- Coordinates: 35°11′N 21°25′E﻿ / ﻿35.18°N 21.41°E

= L'Atalante basin =

Anoxic hypersaline brine basin at the bottom of the Mediterranean Sea

L'Atalante basin is a hypersaline brine lake at the bottom of the Mediterranean Sea about 192 km west of the island of Crete. It is named for the French L'Atalante, one of the oceanographic research vessels involved in its discovery in 1993. L'Atalante and its neighbors the Urania and Discovery deep hyper saline anoxic basins (DHABs) are at most 35,000 years old. They were formed by Messinian evaporite salt deposits dissolving out of the Mediterranean Ridge and collecting in abyssal depressions about 3000 m deep. L'Atalante is the smallest of the three; its surface begins at about 3500 m below sea level.

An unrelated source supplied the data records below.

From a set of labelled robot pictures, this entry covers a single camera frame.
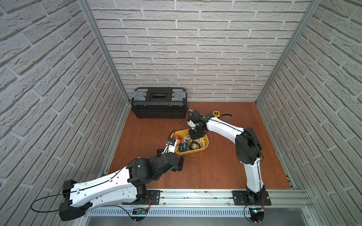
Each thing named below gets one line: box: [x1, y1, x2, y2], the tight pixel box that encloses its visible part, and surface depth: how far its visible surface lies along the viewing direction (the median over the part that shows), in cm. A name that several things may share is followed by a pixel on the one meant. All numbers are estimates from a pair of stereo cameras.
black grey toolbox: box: [130, 87, 188, 119], surface depth 100 cm
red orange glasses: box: [172, 134, 183, 146], surface depth 96 cm
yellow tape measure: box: [212, 110, 221, 118], surface depth 112 cm
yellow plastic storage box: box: [170, 129, 210, 156], surface depth 93 cm
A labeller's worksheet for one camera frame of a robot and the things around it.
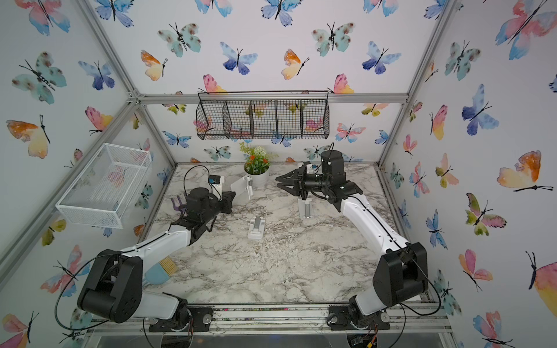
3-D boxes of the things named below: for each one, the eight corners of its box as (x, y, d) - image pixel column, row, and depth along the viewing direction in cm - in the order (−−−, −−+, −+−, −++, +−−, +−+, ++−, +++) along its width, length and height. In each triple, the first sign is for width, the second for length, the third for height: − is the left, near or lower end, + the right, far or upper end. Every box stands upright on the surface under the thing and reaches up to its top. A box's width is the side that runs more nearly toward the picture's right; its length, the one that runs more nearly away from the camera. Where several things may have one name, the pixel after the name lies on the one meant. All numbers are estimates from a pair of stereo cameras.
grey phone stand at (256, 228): (248, 238, 95) (247, 236, 93) (250, 219, 101) (250, 216, 99) (263, 238, 95) (262, 236, 93) (264, 219, 101) (264, 216, 99)

==Description and biology ==
The L'Atalante basin's salinity is near saturation at 365 g/L (about 8 times that of ordinary seawater), which prevents it from mixing with the oxygenated waters above; therefore, it is completely anoxic. The approximately 1.5 m halocline between the seawater above and brine below teems with bacterial and archaeal cells: they are chemoautotrophs, which feed on ammonia from the brine but cannot function without some oxygen. Members of archaeal anaerobic methane oxidizers group 1 (ANME-1) and haloarchaea are found only in the halocline zone. No group of organisms manages to prosper in all three zones. In the brine, there are fewer cells; extremophiles predominate, including members of the deep-sea hydrothermal vent euryarchaeota (DHVEs), Methanohalophilus and Pseudomonadota (formerly Proteobacteria). Eukaryotes are also found in l'Atalante, including ciliates (45%), dinoflagellates (21%) and choanoflagellates (10%).

The dark gray anoxic sediments at the bottom of L'Atalante lake are covered with a 1 cm loose black layer. Microbes found in the sediments are almost all (90%) various species of Bacillus. In 2010, three metazoan species, all in the Loricifera phylum, were discovered living in the sediment, the first multicellular lifeforms known to live entirely without oxygen.